Favoriser le lien parental: une volonté politique 
     Conscient des lacunes du système de protection maternelle et infantile, aidé par des organismes étrangers tels que « Aide Médicale et Sanitaire (A.M.S.), le Gouvernement népalais met en place une formation d'accoucheuses villageoises, en collaboration avec les Assistant-Nurse-Midwives (ANM) autochtones. Ce programme doit permettre de tisser les maillons qui vont d'une grossesse bien suivie à un accouchement dans les règles d'hygiène, voire sans risque, d'un enfant vacciné, mieux nourri, à une moindre mortalité, et ainsi casser le cercle vicieux d'une fécondité galopante. C'est aussi créer, par le partage d'un savoir, la base d'une réflexion, amorce d'une dynamique de femme, pivot d'un développement plus global. 

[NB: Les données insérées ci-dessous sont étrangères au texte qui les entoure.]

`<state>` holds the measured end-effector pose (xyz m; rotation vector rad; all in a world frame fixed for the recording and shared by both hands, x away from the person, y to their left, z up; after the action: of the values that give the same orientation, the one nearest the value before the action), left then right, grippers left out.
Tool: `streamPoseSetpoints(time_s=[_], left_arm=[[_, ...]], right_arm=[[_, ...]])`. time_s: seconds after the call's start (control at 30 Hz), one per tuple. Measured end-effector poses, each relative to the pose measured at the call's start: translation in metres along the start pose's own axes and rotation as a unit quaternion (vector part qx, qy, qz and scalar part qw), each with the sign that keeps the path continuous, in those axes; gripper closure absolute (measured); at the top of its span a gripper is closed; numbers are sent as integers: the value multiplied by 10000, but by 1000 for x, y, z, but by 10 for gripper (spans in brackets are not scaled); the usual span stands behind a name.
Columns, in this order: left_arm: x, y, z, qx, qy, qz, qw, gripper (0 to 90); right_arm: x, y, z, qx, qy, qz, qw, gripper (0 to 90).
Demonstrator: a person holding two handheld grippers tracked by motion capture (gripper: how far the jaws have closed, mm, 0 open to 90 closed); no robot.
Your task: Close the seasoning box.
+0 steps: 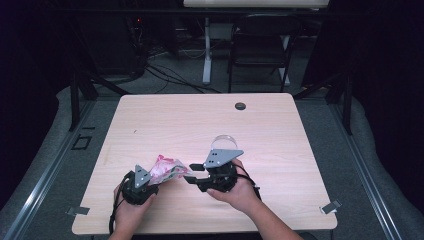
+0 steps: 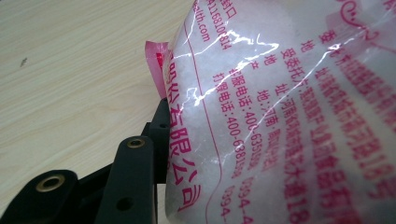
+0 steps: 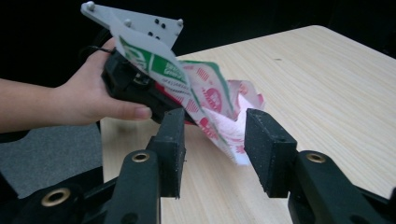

     Vaincre l'ignorance, déraciner l'angoisse par l'éducation, en plus vivre dans l'incertitude et la fatalité, accoucher sereinement... c'est refuser ce vieux proverbe népalais: Naître fille est un triste sort (Ta be barn as a daughter is ta have an illfate), et c'est vouloir créer, à long terme, un lien mère/enfant/père encore plus profond.